Olay şöyle başlar. Türk aydınlanmasının iki büyük üstadı tiyatronun önemini kavramış olan DTCF Fransız filolojisi başkanı Ord.Prof.Dr. Bedrettin Tuncer ve İngiliz filolojisi Başkanı Ord.Prof.Dr. İrfan Şahinbaş önderliğinde DTCF de bir Tiyatro Enstitüsü kurulur. Bu enstitü, tiyatro araştırmaları yapacaktır. Amaç, edebiyatın bir kolu olan tiyatroyu daha derinden bilimsel bir gözlükle incelemektir. Ayrıca enteligasyanın tiyatroyla ilgili aydınlarını da biraraya toplamıştır bu enstitü.

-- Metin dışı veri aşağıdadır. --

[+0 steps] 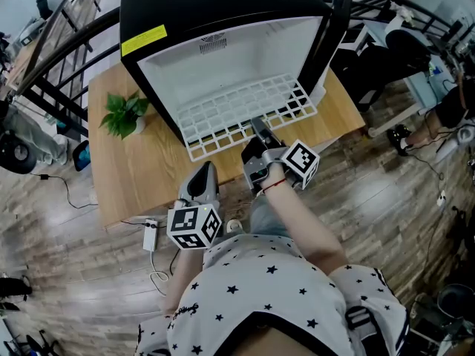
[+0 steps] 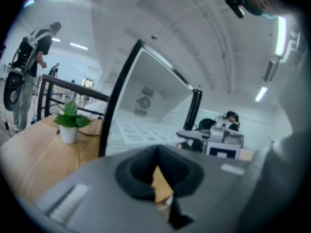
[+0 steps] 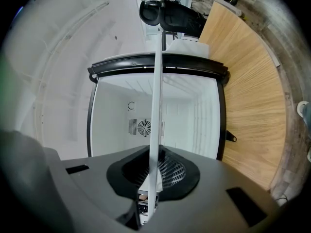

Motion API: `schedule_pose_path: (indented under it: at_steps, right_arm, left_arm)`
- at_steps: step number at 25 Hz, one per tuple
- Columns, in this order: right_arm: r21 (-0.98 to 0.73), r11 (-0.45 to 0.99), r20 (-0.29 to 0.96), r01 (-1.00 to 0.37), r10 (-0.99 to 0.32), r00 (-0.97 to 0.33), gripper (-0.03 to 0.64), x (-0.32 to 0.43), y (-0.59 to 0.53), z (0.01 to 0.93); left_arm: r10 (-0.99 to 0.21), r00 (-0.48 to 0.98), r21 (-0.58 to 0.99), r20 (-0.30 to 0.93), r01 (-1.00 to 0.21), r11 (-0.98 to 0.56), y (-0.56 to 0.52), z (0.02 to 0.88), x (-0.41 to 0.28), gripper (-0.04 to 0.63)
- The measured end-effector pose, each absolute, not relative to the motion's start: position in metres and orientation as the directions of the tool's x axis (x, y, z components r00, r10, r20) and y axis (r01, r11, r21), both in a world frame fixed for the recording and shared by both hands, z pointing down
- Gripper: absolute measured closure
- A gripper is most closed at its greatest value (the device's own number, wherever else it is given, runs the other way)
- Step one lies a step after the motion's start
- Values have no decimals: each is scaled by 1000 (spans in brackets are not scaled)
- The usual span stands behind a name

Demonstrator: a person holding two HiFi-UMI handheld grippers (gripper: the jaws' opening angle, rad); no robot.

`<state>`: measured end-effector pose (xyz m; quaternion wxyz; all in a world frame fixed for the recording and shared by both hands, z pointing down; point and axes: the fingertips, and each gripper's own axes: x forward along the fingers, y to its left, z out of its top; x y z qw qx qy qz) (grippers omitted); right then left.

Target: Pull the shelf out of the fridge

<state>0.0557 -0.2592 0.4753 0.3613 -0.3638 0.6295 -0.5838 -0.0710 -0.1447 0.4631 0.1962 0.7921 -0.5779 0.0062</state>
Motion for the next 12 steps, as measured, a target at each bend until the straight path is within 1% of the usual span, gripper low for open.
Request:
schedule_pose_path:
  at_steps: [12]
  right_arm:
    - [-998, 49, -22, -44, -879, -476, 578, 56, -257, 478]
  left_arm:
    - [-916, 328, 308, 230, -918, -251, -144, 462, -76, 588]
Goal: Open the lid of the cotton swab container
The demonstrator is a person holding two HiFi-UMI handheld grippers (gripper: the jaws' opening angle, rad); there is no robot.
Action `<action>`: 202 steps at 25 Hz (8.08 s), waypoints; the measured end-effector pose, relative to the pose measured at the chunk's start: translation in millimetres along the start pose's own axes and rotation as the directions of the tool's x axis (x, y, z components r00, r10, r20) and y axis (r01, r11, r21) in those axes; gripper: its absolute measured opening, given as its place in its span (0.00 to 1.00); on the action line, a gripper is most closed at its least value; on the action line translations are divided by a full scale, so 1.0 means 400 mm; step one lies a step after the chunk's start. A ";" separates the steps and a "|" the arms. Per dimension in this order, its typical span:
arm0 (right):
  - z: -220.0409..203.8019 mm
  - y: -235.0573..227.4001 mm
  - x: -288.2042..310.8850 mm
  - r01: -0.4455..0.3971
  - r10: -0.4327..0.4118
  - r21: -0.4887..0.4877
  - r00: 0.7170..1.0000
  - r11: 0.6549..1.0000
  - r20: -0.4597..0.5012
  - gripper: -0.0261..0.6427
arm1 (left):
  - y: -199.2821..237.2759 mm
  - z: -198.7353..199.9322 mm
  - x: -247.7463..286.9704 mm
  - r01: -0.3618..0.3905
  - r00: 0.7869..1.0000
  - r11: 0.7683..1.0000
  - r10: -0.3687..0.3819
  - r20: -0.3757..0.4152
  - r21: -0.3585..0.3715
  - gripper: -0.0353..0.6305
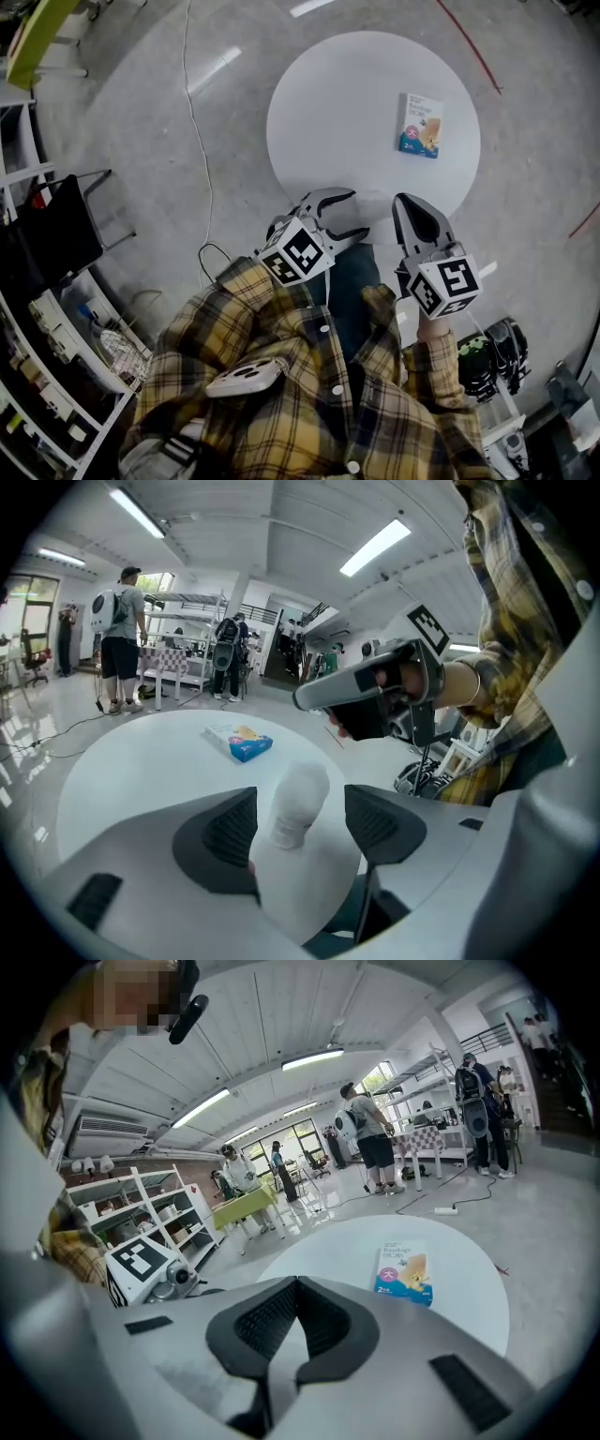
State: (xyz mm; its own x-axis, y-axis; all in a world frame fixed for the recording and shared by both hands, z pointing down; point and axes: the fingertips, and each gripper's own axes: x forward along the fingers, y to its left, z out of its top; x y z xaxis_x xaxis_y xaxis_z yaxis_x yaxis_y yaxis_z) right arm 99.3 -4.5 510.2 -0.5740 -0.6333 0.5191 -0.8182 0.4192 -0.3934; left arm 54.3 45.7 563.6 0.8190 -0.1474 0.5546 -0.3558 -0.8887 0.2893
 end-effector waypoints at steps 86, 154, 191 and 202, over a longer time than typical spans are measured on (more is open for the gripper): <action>0.312 0.058 -0.142 0.043 -0.025 -0.081 0.977 0.996 0.211 0.06 | -0.008 0.259 -0.076 0.127 0.987 0.953 -0.094 -0.128 0.276 0.38; 0.412 0.360 -0.271 -0.619 0.691 -0.521 0.719 0.587 -0.076 0.43 | -0.156 0.482 -0.251 0.222 0.975 0.918 -0.203 -0.091 0.329 0.38; 0.372 0.369 -0.265 -0.699 0.714 -0.448 0.679 0.558 -0.172 0.36 | -0.185 0.452 -0.235 0.274 0.960 0.908 -0.238 -0.146 0.316 0.37; 0.370 0.379 -0.261 -0.742 0.741 -0.416 0.640 0.526 -0.204 0.37 | -0.189 0.444 -0.241 0.291 0.955 0.912 -0.257 -0.149 0.290 0.37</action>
State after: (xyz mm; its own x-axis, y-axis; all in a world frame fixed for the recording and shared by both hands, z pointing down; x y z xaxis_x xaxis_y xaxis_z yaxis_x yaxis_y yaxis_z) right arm 39.8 28.7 284.1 -0.9799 0.0386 0.1956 -0.0172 0.9610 -0.2762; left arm 82.0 50.0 349.7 0.8061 0.1523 0.5719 0.0438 -0.9790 0.1989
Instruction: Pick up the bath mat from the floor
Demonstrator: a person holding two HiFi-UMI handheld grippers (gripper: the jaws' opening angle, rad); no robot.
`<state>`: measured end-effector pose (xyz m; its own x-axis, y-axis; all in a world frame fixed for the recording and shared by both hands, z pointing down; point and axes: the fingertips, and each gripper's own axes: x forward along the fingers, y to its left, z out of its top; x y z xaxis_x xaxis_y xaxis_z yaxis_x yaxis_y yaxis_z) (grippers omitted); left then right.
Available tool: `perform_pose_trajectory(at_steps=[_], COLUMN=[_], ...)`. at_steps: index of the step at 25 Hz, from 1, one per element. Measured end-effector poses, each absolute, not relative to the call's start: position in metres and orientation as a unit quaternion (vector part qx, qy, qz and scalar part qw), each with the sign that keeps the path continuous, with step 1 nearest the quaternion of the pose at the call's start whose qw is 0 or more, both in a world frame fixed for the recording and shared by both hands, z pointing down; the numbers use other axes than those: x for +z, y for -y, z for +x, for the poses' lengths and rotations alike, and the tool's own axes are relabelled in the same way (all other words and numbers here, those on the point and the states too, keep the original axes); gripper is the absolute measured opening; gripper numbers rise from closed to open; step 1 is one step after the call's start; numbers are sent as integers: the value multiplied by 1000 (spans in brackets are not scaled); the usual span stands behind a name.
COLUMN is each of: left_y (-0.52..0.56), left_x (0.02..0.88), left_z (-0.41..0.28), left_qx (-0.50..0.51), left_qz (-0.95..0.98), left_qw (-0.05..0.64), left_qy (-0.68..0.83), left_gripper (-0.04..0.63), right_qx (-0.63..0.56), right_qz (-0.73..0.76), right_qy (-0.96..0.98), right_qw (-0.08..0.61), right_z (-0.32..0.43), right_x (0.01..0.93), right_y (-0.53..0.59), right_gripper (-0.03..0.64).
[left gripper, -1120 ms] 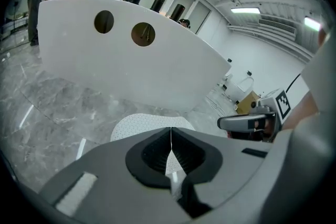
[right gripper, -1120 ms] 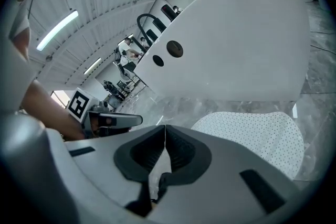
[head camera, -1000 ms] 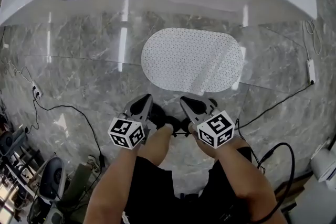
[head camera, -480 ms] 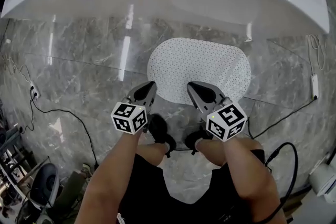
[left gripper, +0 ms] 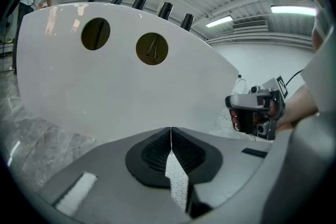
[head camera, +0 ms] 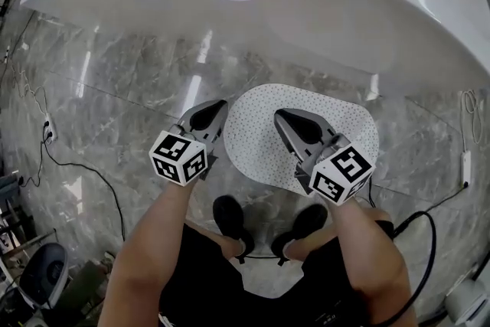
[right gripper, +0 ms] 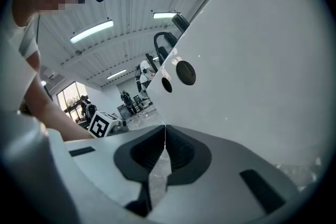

Bu arada Demokrat Parti iktidarından sonra İstanbul Şehir Tiyatroları başrejisörlüğü görevine son verilen Muhsin Ertuğrul’un yerine atanan Avusturya asıllı Max Meinecke  1960 lı yılların başlarında memleketi Viyana’ya giderken yataklı vagonda DTCF dekanı ile bir rastlantı aynı kompartımana düşer. Max Meinecke’nin bana 1970 de aktardığı bu olayda Dekan Mustafa Akdağ mı, yoksa Tahsin Özgüç müydü  tam anımsıyamıyorum. Altlı üstlü yataklıda Viyana’ya kadar gideceklerdir. 1960 ihtilâlinden sonra Muhsin Ertuğrul tekrar eski görevine dönmüş, Max Meinecke  ise Şehir Tiyatrosu ve İstanbul Belediyesi Konservatuarı’nda göreve devam etmektedir. Max Meinecke, Viyana’ya kadar gece gündüz dünyadaki en iyi örnekleri Berlin ve Viyana Üniversitelerinde olan “Theaterwissenshaft” Tiyatro Bilimleri Bölümlerini örnek göstererek DTCF dekanının beynine girer. Birbirinden bağımsız gelişen bu iki olayla yeni bir bölümün temeli hazırlanmış olur. Ve DTCF bünyesinde bir Tiyatro Bölümü kurulması çalışmaları başlar. 1964 yılında bölüm kurulmuştur ve ilk öğrencileri kayıtlarını yaptırmışlardır.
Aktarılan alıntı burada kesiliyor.